Skye stared back at him silently now, all too aware of what she had just revealed and exactly how quickly the knowledge would spread through town once each authority had filled out his paperwork.
She was smart enough to know, though, that very, very soon she was going to have to tell Logan anyway. Tell him that as a matter of fact she had been with the Federal Bureau of Investigation since she was twenty-two years old.
But she didn’t have to tell him the whole story right now. Not yet. Her heart might not survive the rejection from the man who was slowly stealing her heart.
“Leave now.” His voice lowered, throbbing with warning, with danger.
“I’m sorry.” She finally found her voice as she fought the sudden realization of what her silence may have cost her. “I was going to tell you—”
“Now.”
She had to forcibly still the trembling of her lips and fight back the sudden fear.
The fear that she might have lost him before she ever had him.
CHAPTER EIGHT
Slamming back into the house, Skye jerked the cell phone from the case at her hip and quickly hit a secured number.
“Damn. I think Detective Staton taught me some new cuss words,” her contact commented, his tone so low she could barely hear him.

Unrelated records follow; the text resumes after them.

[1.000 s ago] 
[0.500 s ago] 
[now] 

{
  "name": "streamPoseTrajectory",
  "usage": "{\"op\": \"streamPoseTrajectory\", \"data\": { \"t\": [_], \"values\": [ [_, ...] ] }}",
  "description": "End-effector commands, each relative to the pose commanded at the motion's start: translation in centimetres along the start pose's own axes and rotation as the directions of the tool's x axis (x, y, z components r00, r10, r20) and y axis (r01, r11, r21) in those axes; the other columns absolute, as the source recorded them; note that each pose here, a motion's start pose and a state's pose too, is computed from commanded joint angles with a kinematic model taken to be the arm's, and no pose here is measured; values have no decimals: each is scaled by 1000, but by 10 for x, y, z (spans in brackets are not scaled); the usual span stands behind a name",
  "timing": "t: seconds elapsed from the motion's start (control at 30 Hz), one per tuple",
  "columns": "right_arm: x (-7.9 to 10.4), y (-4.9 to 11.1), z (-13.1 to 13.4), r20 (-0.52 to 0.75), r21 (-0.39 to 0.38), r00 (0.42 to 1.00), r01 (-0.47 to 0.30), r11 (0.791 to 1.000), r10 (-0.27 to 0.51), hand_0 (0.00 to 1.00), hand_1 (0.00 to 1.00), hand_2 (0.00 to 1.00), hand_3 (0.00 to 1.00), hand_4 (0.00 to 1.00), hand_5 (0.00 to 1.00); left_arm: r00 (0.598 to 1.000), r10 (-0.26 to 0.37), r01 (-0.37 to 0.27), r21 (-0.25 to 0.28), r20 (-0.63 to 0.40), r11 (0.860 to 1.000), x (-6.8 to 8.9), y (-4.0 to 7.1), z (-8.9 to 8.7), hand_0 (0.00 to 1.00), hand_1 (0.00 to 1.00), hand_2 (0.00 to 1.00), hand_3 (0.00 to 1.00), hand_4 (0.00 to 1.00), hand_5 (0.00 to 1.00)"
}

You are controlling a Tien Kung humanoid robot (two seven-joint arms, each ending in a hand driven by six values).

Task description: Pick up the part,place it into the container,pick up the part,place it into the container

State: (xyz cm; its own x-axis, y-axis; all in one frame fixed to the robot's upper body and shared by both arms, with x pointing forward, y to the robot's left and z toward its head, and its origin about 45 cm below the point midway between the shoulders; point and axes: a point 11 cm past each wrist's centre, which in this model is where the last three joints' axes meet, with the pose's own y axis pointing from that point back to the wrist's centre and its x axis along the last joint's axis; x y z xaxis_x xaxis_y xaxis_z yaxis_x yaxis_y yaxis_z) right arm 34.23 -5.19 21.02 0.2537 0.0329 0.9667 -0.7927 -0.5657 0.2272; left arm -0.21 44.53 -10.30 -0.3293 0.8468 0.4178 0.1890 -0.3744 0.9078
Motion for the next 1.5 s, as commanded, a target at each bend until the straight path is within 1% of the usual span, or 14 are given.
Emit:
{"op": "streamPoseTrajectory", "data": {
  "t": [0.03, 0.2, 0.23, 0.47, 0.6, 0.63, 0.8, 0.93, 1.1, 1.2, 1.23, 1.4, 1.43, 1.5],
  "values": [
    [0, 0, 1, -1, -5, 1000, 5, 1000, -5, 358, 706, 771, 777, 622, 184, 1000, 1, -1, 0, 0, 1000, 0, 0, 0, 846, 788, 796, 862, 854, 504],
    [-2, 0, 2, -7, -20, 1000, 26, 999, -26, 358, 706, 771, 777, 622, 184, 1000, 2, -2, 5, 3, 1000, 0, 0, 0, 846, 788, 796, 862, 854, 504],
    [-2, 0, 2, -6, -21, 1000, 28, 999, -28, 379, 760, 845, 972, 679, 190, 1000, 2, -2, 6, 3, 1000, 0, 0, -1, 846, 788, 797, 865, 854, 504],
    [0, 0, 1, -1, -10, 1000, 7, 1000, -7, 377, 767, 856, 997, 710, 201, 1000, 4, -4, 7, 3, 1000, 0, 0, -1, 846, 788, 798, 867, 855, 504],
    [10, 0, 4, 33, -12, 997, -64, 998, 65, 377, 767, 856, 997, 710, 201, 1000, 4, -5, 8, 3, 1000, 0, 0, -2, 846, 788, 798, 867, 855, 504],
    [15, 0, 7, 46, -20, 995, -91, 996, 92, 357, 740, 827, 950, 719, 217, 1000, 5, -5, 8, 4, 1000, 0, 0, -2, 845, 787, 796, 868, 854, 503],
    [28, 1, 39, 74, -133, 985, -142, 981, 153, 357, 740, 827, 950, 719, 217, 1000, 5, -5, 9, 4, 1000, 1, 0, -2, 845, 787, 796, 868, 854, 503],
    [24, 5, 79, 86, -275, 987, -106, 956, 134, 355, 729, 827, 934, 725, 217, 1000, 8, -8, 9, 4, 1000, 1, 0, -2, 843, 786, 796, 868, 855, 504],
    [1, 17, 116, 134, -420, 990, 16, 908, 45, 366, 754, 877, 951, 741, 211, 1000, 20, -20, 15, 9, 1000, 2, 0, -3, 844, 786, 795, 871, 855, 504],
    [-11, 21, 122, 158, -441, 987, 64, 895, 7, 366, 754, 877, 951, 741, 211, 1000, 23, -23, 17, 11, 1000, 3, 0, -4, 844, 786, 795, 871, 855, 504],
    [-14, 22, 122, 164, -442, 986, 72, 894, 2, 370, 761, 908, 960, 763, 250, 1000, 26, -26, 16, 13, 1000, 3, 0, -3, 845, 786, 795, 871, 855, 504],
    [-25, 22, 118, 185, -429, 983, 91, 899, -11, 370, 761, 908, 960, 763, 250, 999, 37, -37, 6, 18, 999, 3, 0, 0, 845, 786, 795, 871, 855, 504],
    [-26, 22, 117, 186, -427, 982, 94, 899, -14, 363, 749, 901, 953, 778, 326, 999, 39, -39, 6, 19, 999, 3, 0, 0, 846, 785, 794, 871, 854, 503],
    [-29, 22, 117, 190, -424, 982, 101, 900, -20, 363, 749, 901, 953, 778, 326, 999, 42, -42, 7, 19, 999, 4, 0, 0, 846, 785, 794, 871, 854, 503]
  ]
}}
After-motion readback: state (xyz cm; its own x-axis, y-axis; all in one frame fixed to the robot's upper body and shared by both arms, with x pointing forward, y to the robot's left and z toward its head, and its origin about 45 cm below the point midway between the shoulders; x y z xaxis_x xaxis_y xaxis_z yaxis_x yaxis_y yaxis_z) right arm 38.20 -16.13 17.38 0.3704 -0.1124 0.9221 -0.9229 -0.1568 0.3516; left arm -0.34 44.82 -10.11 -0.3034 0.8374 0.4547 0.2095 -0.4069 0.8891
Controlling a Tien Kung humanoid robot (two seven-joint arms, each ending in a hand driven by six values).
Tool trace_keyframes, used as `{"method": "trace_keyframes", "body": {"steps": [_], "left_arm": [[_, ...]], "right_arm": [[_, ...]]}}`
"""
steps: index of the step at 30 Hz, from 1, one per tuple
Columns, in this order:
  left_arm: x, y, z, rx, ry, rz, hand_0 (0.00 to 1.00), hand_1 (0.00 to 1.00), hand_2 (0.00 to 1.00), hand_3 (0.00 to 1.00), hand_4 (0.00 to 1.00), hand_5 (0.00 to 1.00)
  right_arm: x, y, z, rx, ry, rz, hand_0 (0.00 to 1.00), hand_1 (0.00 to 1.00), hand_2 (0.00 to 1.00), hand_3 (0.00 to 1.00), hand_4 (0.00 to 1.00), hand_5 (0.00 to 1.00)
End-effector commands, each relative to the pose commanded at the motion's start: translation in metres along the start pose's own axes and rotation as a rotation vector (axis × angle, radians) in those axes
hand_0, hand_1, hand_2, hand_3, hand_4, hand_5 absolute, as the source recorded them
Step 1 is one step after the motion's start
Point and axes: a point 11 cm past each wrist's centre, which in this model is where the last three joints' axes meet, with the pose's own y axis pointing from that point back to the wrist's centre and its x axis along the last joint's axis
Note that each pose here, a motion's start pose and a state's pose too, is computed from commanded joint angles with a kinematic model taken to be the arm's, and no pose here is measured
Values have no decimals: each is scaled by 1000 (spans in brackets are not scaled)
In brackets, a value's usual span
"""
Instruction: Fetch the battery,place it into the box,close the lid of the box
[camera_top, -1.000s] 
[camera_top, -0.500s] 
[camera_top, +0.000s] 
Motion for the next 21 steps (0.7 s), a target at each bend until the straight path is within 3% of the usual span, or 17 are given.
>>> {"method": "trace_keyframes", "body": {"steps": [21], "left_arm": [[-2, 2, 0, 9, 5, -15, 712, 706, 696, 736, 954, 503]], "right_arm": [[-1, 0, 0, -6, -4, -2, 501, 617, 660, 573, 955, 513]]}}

“No doubt,” she murmured. “Meet me somewhere. I want to see the crime scene.”
Silence met the demand.
“Don’t even bother coming up with excuses. I don’t have a lot of time before Staton has the director on my ass and I need to get this done.”
“You don’t want this,” he denied quietly. “Let it go, Skye. You have enough nightmares.”
Unfortunately, they’d covered each other’s asses enough that he would be well aware of her past, her loss, and her nightmares.
“I know where it is. I’ll go alone.”
She was gathering up her weapons, latex gloves, paper covers for her boots, and the bag she carried her evidence kit in.
“There’s nothing there, dammit,” he hissed. “Don’t you think I would have fucking found it? Just like I found the denim and the glove.”
“And did you tell anyone it was planted?” she snorted.
“Why do you think Archer was able to bargain for a chance to question Logan rather than being ordered to arrest him outright?” she was questioned fiercely. “For God’s sake, Skye, you can’t do this. You’re not ready for it.”
The sharp, hard facsimile of a laugh she emitted held a bitter vein of pain and anger. “Don’t bet on it. I have my gear and I’m rolling. You can meet me out there and give me validation if needed, or I can keep doing this myself. I’ve been on my own before. Haven’t I?”
It was a reminder.
Yes, she had been on her own, and she’d nearly paid dearly for it because the partner she’d had at the time had refused to listen to her.
Thankfully, this agent hadn’t been her partner at the time.
“Fuck,” he cursed brutally.
“I’ll meet you at the exit to the property. I want all the crime scene photos and the evidence log. And I know you can get it for me,” she informed him. “I’ve always covered your back when you’ve needed me, John. Even when neither of us knew you needed me. Are you going to leave me out in the cold?”
He wouldn’t.
She disconnected the call before grabbing the laptop case she’d packed everything into and moving quickly from the house.
She rarely drove the older model sedan she’d requisitioned on her last assignment. The agency had given her the use of it as long as she kept the cover, and until the final appeal was made in that conviction, she’d be able to use the cover. She hadn’t had to testify, which ensured the background created for her remained unsullied.
Driving from town, she resisted the urge to allow free the pain tightening her stomach. It wouldn’t be the first time someone she cared for had walked away from her. In her line of work, either she walked away, or they did.
She’d never cried before. The drive gave her a chance to think. A chance to figure out what she was going to do where Logan, the Callahans, and her reason for being in Corbin County were concerned.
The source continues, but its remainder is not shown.